Many of the emails I receive are always about certificates. I have therefore created a small wizard using PowerShell that takes some of the work out of dealing with certificates. It automatically searches for the relevant DNS names, requests the certificate from a Windows CA and installs it on all Exchange 2013 servers. However, it doesn't work without a bit of manual work:
Prerequisites
The ActiveDirectory module for the PowerShell must be installed on the Exchange Server on which ExchangeCertificateAssistant is executed; the module can be installed in the Server Manager:
In order for the wizard to be able to request certificates, there must be a certificate template in addition to a certification authority. I have described how to install and configure a certification authority here:
If there is already an installed and configured certification authority, only a new template needs to be created. To do this, open the certificate template console in the MMC of the certification authority:
Die Vorlage „Webserver“ muss dupliziert werden
Define and remember the template display name in the new window under the General tab (queried by ExchangeCerttificateAssistant)
Auf dem Reiter Anforderungsverwaltung müssen die Haken bei „Vom Antragssteller zugelassene symmetrische Algorithmen einbeziehen“ und „Exportieren von privaten Schlüssel zulassen“ gesetzt werden
Auf dem Reiter Sicherheit wird die Gruppe „Exchange Trusted Subsystem“ mit den Rechten „Lesen“ und „Registrieren“ hinzugefügt
Jetzt kann mit „OK“ bestätigt werden und die Zertifikatsvorlagenkonsole geschlossen werden. Die neue Vorlage muss dann nur noch veröffentlicht werden
Once the template has been created and published, the wizard can be started from the Exchange Management Shell
Note: ExchangeCertificateAssistant requires Server 2012 R2, PowerShell 4, Exchange 2013 and the ActiveDirectory module for the Powershell. The Exchange server(s) must already be fully configured, for the configuration the Exchange Configurator be used.

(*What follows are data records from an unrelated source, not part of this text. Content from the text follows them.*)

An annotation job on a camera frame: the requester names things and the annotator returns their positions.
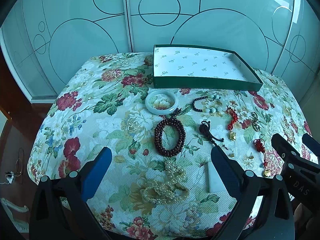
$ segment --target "wooden bead bracelet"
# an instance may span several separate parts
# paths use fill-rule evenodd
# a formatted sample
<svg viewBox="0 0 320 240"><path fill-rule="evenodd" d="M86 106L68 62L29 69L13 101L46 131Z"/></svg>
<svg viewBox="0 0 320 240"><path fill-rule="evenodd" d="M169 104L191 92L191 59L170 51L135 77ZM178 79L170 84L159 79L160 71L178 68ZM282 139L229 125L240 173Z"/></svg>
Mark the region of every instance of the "wooden bead bracelet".
<svg viewBox="0 0 320 240"><path fill-rule="evenodd" d="M171 114L170 118L165 118L160 123L158 123L155 128L155 147L158 153L160 153L163 156L166 156L166 157L176 156L183 149L184 141L186 139L186 132L183 128L182 123L176 117L179 113L181 113L181 109L176 109ZM162 145L162 134L163 134L163 129L166 125L175 127L179 134L178 142L176 146L171 150L166 150Z"/></svg>

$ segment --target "gold pendant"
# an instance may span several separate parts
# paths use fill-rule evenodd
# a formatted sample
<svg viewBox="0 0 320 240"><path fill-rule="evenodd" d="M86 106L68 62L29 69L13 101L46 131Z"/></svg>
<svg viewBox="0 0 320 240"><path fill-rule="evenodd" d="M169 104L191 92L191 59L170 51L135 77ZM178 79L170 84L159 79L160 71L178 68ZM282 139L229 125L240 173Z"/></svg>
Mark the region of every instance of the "gold pendant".
<svg viewBox="0 0 320 240"><path fill-rule="evenodd" d="M270 177L271 176L271 170L264 169L262 175L263 175L263 177Z"/></svg>
<svg viewBox="0 0 320 240"><path fill-rule="evenodd" d="M236 140L236 133L233 131L230 131L229 137L230 137L230 140L232 140L232 141Z"/></svg>

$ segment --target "tablecloth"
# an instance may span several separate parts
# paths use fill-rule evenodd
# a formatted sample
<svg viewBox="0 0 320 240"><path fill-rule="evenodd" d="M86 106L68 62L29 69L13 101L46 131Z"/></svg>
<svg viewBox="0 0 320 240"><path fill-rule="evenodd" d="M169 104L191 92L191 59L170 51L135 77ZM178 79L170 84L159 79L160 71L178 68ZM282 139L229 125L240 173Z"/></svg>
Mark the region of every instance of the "tablecloth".
<svg viewBox="0 0 320 240"><path fill-rule="evenodd" d="M95 196L87 204L106 230L136 239L173 239L177 236L214 235L233 209L236 200L226 191L209 193L206 163L212 144L199 133L201 121L211 121L211 133L224 138L224 151L234 153L244 170L258 176L263 171L263 155L255 150L253 140L263 138L268 168L272 176L281 172L283 161L271 147L271 137L281 134L301 155L317 163L316 156L301 141L309 133L308 124L294 96L281 78L255 69L263 81L259 92L210 89L169 89L179 99L182 112L177 117L185 127L186 142L174 160L187 171L190 189L186 201L157 205L145 202L140 191L153 179L164 180L164 161L153 144L154 128L162 117L151 114L144 100L153 90L151 53L122 53L93 57L79 69L52 105L38 132L30 159L28 174L38 183L44 175L64 178L80 170L107 146L112 163ZM215 94L223 97L237 113L234 125L236 140L228 138L227 112L195 112L193 99ZM205 99L198 108L215 102ZM163 97L153 98L155 108L171 104ZM261 130L252 127L252 112L258 115ZM174 130L165 128L164 145L174 144ZM68 207L67 200L62 203ZM259 210L261 197L255 203L247 227Z"/></svg>

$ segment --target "pearl strand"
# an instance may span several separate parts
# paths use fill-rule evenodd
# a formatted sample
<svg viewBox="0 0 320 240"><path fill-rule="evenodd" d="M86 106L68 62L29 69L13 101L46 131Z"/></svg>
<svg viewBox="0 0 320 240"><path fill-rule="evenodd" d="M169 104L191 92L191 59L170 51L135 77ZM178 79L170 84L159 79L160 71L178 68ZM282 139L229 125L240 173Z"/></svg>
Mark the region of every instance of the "pearl strand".
<svg viewBox="0 0 320 240"><path fill-rule="evenodd" d="M160 182L159 180L151 181L151 186L146 187L141 190L141 195L147 202L151 202L154 204L174 204L181 201L184 201L189 196L189 189L182 186L181 182L186 181L187 173L186 171L177 165L173 161L165 161L164 162L165 171L168 174L169 181ZM176 196L175 189L181 189L182 195ZM159 197L150 198L148 197L148 191L153 190Z"/></svg>

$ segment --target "dark bead bracelet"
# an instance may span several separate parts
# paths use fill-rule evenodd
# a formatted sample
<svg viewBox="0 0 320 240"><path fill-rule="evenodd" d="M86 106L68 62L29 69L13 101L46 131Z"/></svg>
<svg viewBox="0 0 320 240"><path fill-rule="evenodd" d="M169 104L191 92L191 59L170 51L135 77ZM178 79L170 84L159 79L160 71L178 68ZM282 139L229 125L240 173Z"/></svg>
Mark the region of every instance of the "dark bead bracelet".
<svg viewBox="0 0 320 240"><path fill-rule="evenodd" d="M202 100L202 99L206 99L206 98L208 98L208 96L204 96L204 97L196 98L195 100L193 100L193 101L192 101L192 108L193 108L193 110L195 110L196 112L203 112L203 110L202 110L202 109L198 109L198 108L196 108L196 106L195 106L195 102L196 102L196 101L199 101L199 100Z"/></svg>
<svg viewBox="0 0 320 240"><path fill-rule="evenodd" d="M186 132L183 128L182 123L179 120L177 120L177 118L176 118L176 116L180 112L181 112L181 109L176 109L171 114L170 119L166 118L166 119L162 120L160 123L157 124L157 126L155 128L155 147L156 147L156 150L163 156L166 156L166 157L176 156L183 149L184 141L186 139ZM177 142L176 146L171 150L166 150L162 146L162 134L163 134L163 129L166 125L170 125L172 127L175 127L179 133L178 142Z"/></svg>

Start ExchangeCertificateAssistant
.\ExchangeCertificateAssistant.ps1
The wizard asks for the template name; the template display name just assigned must be entered here
The rest should be self-explanatory. Before the certificate is issued, it is possible to add further DNS names that have not been configured in Exchange:
The certificate is then issued and bound to the Exchange services, and it is also saved under c:\Certificate on the Exchange server that executed the wizard. The password can be selected, so the certificate can be transferred to load balancers or firewalls.
Download:
Small update: The wizard also works with Exchange 2016.